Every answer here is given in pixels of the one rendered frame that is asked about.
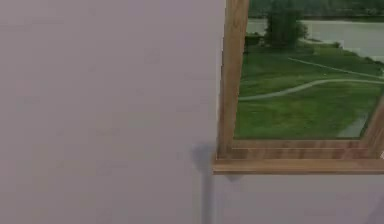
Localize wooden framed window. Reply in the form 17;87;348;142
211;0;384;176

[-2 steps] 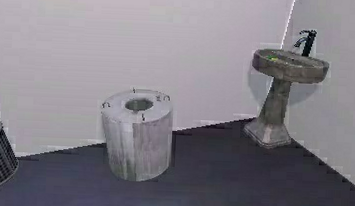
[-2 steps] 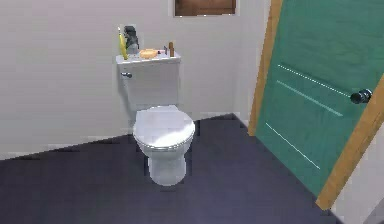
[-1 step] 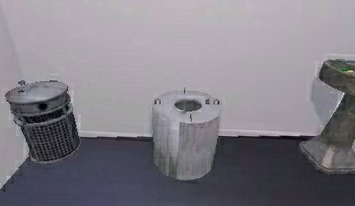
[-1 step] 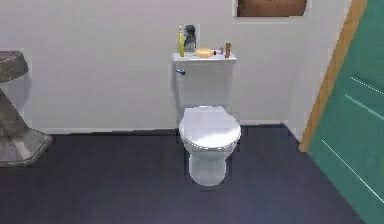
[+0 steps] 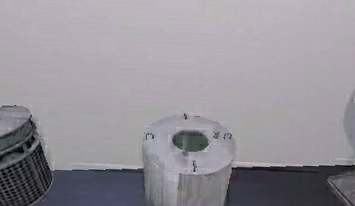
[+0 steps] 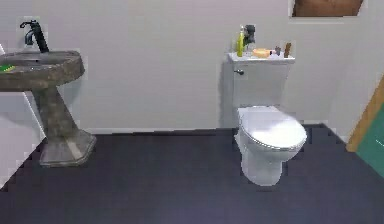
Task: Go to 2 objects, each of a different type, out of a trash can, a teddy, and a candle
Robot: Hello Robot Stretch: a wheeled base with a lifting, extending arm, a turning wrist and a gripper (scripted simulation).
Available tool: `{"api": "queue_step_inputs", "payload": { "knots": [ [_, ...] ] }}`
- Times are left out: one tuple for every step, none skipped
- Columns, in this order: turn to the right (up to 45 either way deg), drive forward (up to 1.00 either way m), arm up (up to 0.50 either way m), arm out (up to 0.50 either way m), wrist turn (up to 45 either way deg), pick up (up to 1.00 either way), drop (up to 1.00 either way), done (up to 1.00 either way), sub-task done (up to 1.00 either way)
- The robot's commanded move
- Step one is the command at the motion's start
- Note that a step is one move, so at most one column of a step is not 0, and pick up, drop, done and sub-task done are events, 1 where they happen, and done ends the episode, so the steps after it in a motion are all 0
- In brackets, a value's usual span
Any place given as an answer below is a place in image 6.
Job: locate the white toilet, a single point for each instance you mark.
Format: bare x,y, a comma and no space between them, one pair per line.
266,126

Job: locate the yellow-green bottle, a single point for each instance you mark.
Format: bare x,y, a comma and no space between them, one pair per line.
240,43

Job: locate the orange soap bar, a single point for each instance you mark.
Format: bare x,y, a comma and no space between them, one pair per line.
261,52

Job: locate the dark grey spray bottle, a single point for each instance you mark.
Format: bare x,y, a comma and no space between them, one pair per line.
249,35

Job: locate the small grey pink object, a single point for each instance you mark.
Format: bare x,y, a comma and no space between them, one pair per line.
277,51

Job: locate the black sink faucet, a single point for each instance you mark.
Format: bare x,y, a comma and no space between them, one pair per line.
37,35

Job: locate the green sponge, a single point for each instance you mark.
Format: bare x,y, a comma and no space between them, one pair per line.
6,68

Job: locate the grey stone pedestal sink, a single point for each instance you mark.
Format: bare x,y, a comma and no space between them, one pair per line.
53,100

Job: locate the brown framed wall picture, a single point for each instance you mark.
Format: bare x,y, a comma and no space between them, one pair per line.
···
Leave out every line above except those from the line with "Job: locate the black" up to and including the line with "Job: locate the green", and copy those exactly.

Job: locate the black sink faucet, a single point for each instance you mark.
Format: bare x,y, a comma and no space between them, one pair per line.
37,35

Job: locate the green sponge, a single point for each instance you mark.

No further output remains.